Revision history for this message

Eric MacDonald (rocksolidmtce) wrote on 2020-02-06:

Killing the hbsClient over and over can (based on timing of those repeated kills) result in a quorum failure that leads to a host watchdog reset.

This is true for the first and last case but not for the Jan 28th case for which there is insufficient details to know what exactly failed.

Seeing long shutdown -> kernel restart times (5-6 minute) in the Jan 21 and Feb 50 tarballs.

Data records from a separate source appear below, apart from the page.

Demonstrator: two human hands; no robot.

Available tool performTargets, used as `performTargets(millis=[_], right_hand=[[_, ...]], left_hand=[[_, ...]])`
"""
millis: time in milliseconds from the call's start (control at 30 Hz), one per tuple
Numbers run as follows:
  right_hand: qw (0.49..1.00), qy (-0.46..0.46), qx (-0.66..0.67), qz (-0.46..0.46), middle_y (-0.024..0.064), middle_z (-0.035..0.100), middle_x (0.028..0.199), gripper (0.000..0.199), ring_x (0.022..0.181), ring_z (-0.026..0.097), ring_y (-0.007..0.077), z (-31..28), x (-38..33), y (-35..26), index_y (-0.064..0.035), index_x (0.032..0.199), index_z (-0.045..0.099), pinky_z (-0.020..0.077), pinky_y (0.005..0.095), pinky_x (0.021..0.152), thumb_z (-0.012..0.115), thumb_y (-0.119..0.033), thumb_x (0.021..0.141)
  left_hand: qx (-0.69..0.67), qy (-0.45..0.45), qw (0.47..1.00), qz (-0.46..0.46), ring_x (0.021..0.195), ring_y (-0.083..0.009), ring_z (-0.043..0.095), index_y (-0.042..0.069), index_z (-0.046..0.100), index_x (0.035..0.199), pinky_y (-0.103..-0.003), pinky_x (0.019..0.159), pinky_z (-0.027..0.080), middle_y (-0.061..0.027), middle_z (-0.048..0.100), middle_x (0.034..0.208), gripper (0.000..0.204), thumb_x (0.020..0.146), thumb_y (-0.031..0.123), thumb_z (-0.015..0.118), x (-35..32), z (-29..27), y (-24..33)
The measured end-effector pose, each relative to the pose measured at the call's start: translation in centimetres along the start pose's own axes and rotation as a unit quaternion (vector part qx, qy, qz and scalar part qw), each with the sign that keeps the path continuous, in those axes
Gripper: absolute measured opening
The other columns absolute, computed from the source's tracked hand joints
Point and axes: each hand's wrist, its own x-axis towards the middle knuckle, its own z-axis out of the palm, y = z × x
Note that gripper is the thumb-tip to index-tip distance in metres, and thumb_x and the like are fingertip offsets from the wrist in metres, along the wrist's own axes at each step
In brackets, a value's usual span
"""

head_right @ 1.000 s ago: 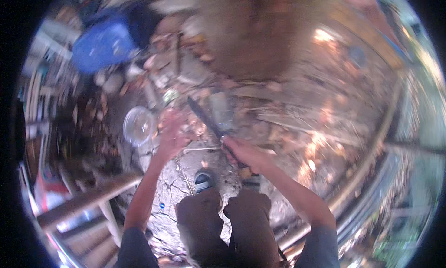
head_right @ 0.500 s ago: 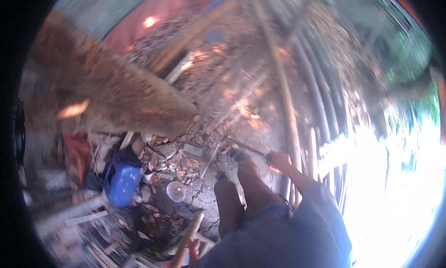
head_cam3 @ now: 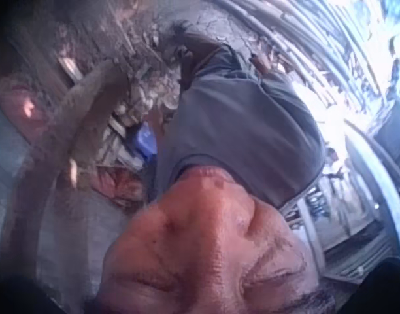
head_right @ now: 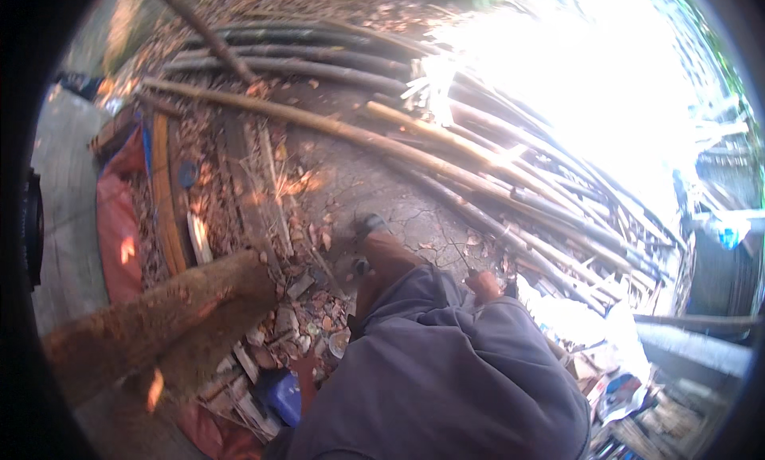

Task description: The person sharpens a knife on a rectangular sharpening stone, then splits bamboo sticks into thin strips using the knife. The person sits on the ground while working.

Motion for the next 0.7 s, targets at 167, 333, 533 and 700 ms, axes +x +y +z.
performTargets(millis=[167, 333, 533, 700], right_hand=[[0.979, -0.05, 0.16, 0.119, 0.0201, 0.071, 0.09, 0.026, 0.081, 0.069, 0.0311, 5.4, -5.1, 6.4, -0.0033, 0.091, 0.072, 0.0525, 0.042, 0.068, 0.065, -0.026, 0.081], [0.936, -0.035, 0.252, 0.242, 0.0277, 0.07, 0.105, 0.042, 0.1, 0.07, 0.0382, 8.9, -5.8, 6.7, 0.0021, 0.1, 0.072, 0.0551, 0.0468, 0.082, 0.066, -0.033, 0.078], [0.931, 0.085, 0.295, 0.199, 0.029, 0.07, 0.085, 0.048, 0.088, 0.071, 0.0409, 6.9, -9.0, 6.0, 0.0089, 0.079, 0.068, 0.0542, 0.0468, 0.076, 0.068, -0.038, 0.073], [0.903, 0.108, 0.347, 0.227, 0.0246, 0.068, 0.078, 0.047, 0.075, 0.07, 0.036, 12.1, -11.4, 6.4, 0.0083, 0.08, 0.068, 0.0515, 0.0469, 0.068, 0.067, -0.039, 0.076]], left_hand=[[-0.185, -0.106, 0.974, -0.083, 0.127, -0.0484, 0.052, -0.006, 0.055, 0.135, -0.057, 0.109, 0.033, -0.0311, 0.058, 0.133, 0.076, 0.096, 0.059, 0.047, 3.4, -7.9, 2.1], [-0.398, -0.16, 0.901, -0.065, 0.114, -0.0407, 0.058, -0.003, 0.057, 0.127, -0.051, 0.096, 0.044, -0.0235, 0.062, 0.12, 0.07, 0.098, 0.059, 0.046, 4.0, -4.8, 6.9], [-0.312, -0.2, 0.917, 0.149, 0.099, -0.0337, 0.059, 0.001, 0.058, 0.115, -0.047, 0.085, 0.045, -0.016, 0.061, 0.105, 0.059, 0.098, 0.056, 0.048, 0.5, -1.8, 15.2], [-0.244, -0.181, 0.925, 0.228, 0.087, -0.0279, 0.06, 0.004, 0.059, 0.105, -0.043, 0.076, 0.047, -0.0097, 0.06, 0.093, 0.051, 0.098, 0.054, 0.05, 2.0, -4.7, 18.2]])
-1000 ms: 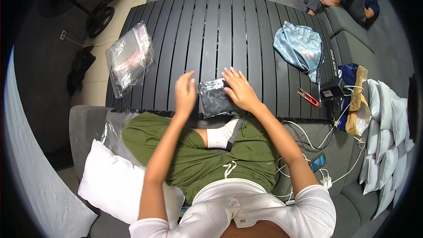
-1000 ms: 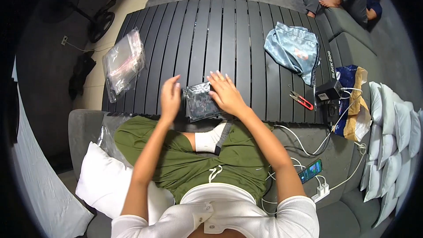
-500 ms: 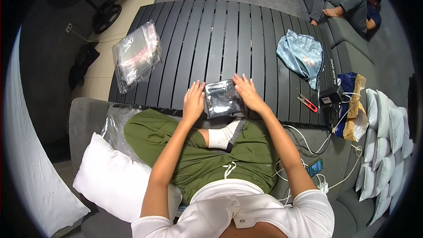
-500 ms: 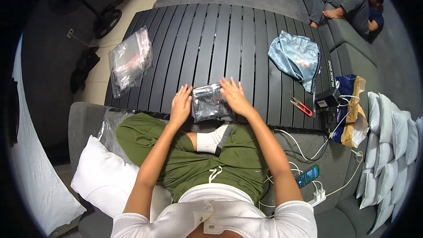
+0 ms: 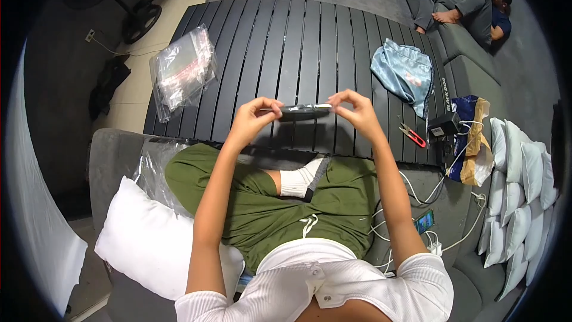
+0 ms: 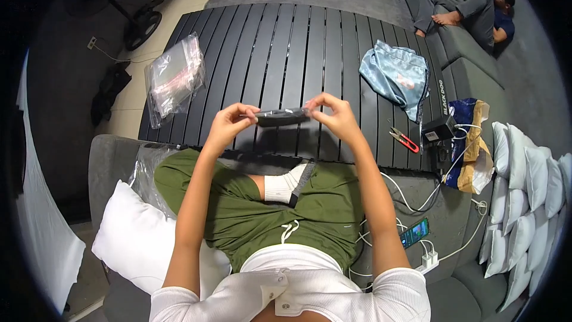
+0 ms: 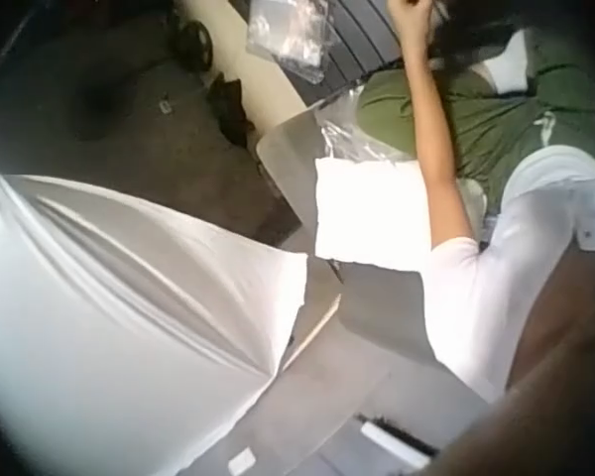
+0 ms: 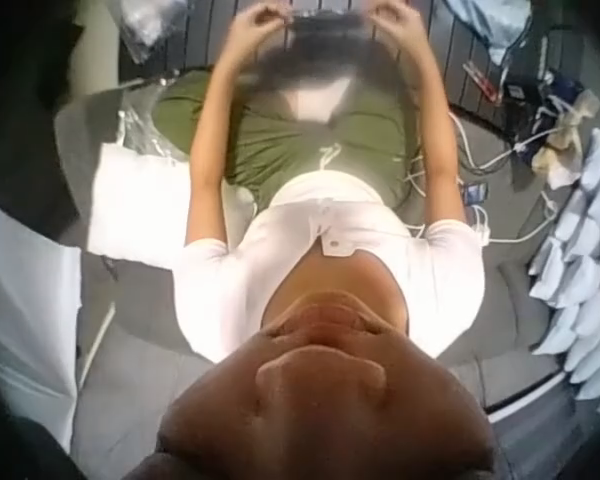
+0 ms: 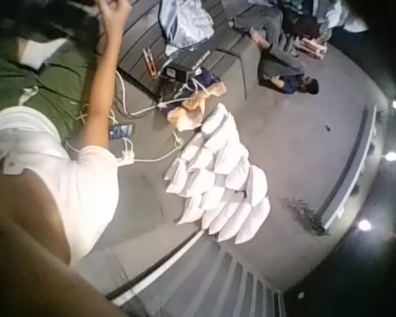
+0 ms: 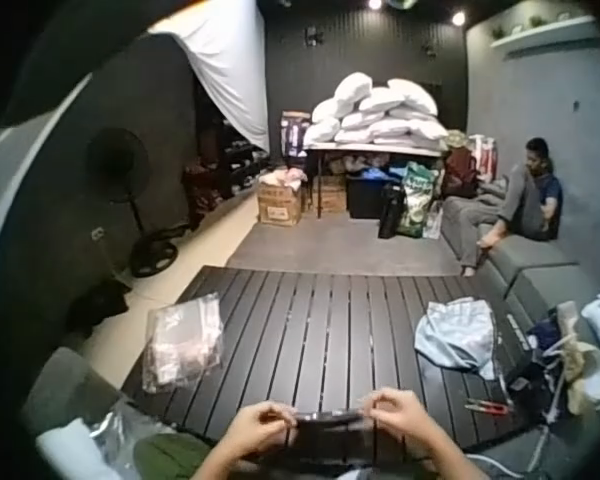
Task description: Packing fabric garments into plastic bags and using pliers to remove small plastic fasteners.
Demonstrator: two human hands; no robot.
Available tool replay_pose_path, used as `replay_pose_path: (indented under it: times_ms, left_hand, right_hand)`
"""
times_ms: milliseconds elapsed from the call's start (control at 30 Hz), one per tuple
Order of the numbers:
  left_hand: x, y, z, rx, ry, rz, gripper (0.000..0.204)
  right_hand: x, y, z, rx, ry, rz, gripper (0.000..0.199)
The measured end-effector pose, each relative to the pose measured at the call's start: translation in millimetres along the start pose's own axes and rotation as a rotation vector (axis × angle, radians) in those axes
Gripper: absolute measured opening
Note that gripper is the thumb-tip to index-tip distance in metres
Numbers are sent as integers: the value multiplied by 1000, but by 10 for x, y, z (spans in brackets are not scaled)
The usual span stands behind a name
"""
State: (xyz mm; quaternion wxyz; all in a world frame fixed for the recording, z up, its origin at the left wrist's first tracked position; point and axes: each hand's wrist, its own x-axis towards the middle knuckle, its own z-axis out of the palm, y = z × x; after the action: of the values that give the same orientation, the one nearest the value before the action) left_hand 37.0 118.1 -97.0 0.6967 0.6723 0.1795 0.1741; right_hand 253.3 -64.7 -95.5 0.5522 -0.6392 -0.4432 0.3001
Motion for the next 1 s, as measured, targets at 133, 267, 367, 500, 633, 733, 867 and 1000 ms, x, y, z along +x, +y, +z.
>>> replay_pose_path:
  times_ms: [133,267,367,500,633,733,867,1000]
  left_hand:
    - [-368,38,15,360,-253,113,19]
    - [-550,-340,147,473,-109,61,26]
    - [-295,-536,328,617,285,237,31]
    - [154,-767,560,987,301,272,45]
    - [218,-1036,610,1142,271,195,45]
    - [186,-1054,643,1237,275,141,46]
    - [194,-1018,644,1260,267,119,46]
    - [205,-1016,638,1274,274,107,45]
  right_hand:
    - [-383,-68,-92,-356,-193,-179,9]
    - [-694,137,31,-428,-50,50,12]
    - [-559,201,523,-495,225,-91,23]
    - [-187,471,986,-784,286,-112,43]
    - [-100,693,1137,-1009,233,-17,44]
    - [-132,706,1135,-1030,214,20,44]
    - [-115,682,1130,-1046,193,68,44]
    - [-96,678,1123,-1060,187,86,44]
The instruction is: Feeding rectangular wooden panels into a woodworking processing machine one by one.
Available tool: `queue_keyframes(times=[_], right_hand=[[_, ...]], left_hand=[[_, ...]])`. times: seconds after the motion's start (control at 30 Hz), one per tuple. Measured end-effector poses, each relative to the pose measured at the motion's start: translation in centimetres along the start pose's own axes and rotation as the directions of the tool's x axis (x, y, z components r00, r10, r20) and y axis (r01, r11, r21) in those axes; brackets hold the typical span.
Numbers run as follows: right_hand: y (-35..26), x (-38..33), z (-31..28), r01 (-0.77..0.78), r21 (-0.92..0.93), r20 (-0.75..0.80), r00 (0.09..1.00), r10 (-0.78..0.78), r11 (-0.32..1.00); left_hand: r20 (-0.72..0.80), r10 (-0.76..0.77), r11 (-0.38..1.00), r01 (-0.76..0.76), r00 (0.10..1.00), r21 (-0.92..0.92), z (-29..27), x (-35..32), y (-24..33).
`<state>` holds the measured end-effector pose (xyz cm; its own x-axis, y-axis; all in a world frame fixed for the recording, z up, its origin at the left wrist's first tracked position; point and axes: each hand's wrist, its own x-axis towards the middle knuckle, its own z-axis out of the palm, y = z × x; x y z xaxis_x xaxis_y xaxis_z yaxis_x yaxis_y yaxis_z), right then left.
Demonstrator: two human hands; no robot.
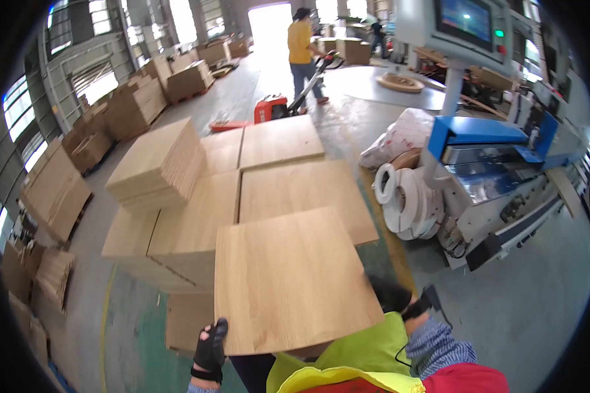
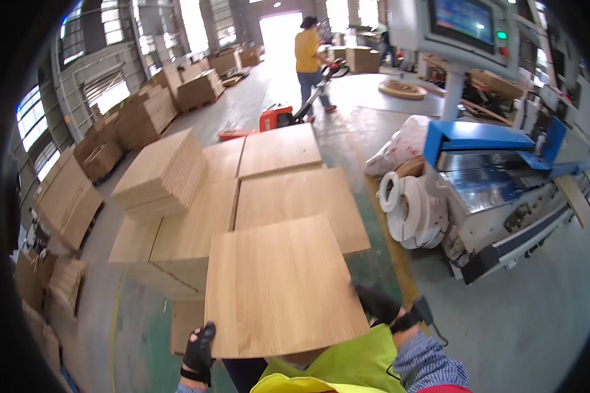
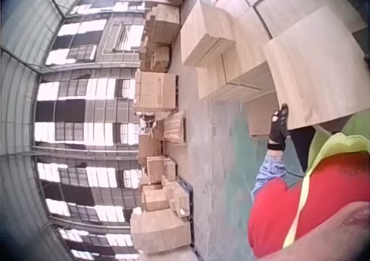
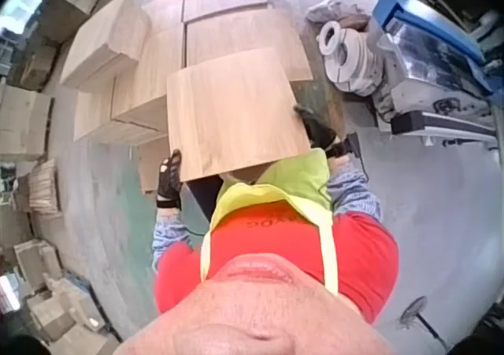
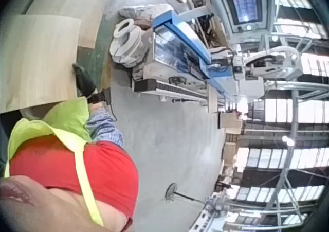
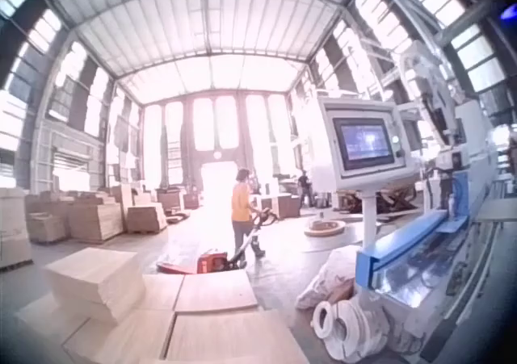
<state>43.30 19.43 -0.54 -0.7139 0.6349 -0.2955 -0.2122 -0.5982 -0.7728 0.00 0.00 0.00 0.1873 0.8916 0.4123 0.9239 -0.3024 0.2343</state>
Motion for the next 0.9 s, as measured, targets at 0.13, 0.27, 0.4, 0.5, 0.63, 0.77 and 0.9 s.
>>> queue_keyframes(times=[0.13, 0.27, 0.4, 0.5, 0.63, 0.77, 0.9], right_hand=[[1.9, -5.7, 6.9, 0.106, -0.429, -0.26, 0.936, -0.235, 0.897], [0.2, -16.8, 9.6, 0.158, -0.432, -0.369, 0.867, -0.334, 0.888], [-4.5, -25.6, 10.3, 0.09, -0.502, -0.59, 0.692, -0.416, 0.86], [-1.7, -33.2, 1.2, -0.142, -0.989, 0.006, 0.287, -0.958, -0.049], [-2.9, -32.6, 2.4, 0.638, -0.642, -0.56, -0.012, -0.828, 0.425], [-0.9, -25.3, 10.1, 0.879, -0.138, -0.711, 0.233, -0.663, 0.456], [-1.0, -23.1, 8.6, 0.189, -0.744, -0.668, -0.164, -0.726, 0.641]], left_hand=[[0.178, 0.117, 0.974, -0.078, 0.977, -0.21, -0.5, -2.4, -5.5], [0.065, 0.172, 0.965, -0.155, 0.983, -0.209, 0.1, -0.8, 1.8], [0.284, -0.157, 0.615, 0.319, 0.946, -0.721, -1.7, 8.4, 12.7], [0.042, 0.12, 0.58, -0.035, 0.992, -0.814, -1.9, 14.2, 21.6], [-0.281, 0.498, 0.731, -0.571, 0.82, -0.373, 3.2, 18.1, 29.5], [-0.391, 0.423, 0.651, -0.575, 0.817, -0.496, 9.4, 20.1, 36.7], [-0.316, 0.491, 0.614, -0.58, 0.812, -0.536, 9.9, 21.2, 41.2]])
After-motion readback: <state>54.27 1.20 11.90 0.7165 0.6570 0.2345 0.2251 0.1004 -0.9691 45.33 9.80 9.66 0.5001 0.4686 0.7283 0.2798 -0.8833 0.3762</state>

2020-02-05T11:20:19.656 controller-0 kernel: warning 2087.443446] systemd-coredump[522109]: Failed to get EXE.
2020-02-05T11:26:38.206 controller-0 systemd[1]: info systemd 219 running in system mode. (+PAM +AUDIT +SELINUX +IMA -APPARMOR +SMACK +SYSVINIT +UTMP +LIBCRYPTSETUP +GCRYPT +GNUTLS +ACL +XZ +LZ4 +SECCOMP +BLKID +ELFUTILS +KMOD +IDN)

Also seeing mysql coredumps in each of the three tarballs.

From ALL_NODES_20200205.142940
80da3ffd21c57f9618a034ddd7217490 /var/lib/systemd/coredump/core.mysqld.999.b278d04360c14e28810f245ebc4a8220.164.1580899174000000.xz

From ALL_NODES_20200128.162403
2ff424b1979f82ff7e131400a9dface4 /var/lib/systemd/coredump/core.mysqld.999.e2941c43019a4683beaec0e7dcec876b.163.1580207578000000.xz

From ALL_NODES_20200121.162346
f58713f106b72a8fe0e05cf8ac5e328f /var/lib/systemd/coredump/core.mysqld.999.3b9805a854544adb97718e175c5c8565.165.1579602731000000.xz

Booked a Simplex lab (wc68) and caused a quorum failure that lead to a reboot but did not see a long shutdown time nor the mysql coredump.

The root cause of this PV test case failure is a timeout due to long shutdown times.

The common thread here are the mysqld core dumps.
I suggest this is where the investigation continue.

Note that if the PV test were to have not timed out, say they extended the timeout period or it was just under the threshold, this issue would have been reported as a mysqld core dump issue.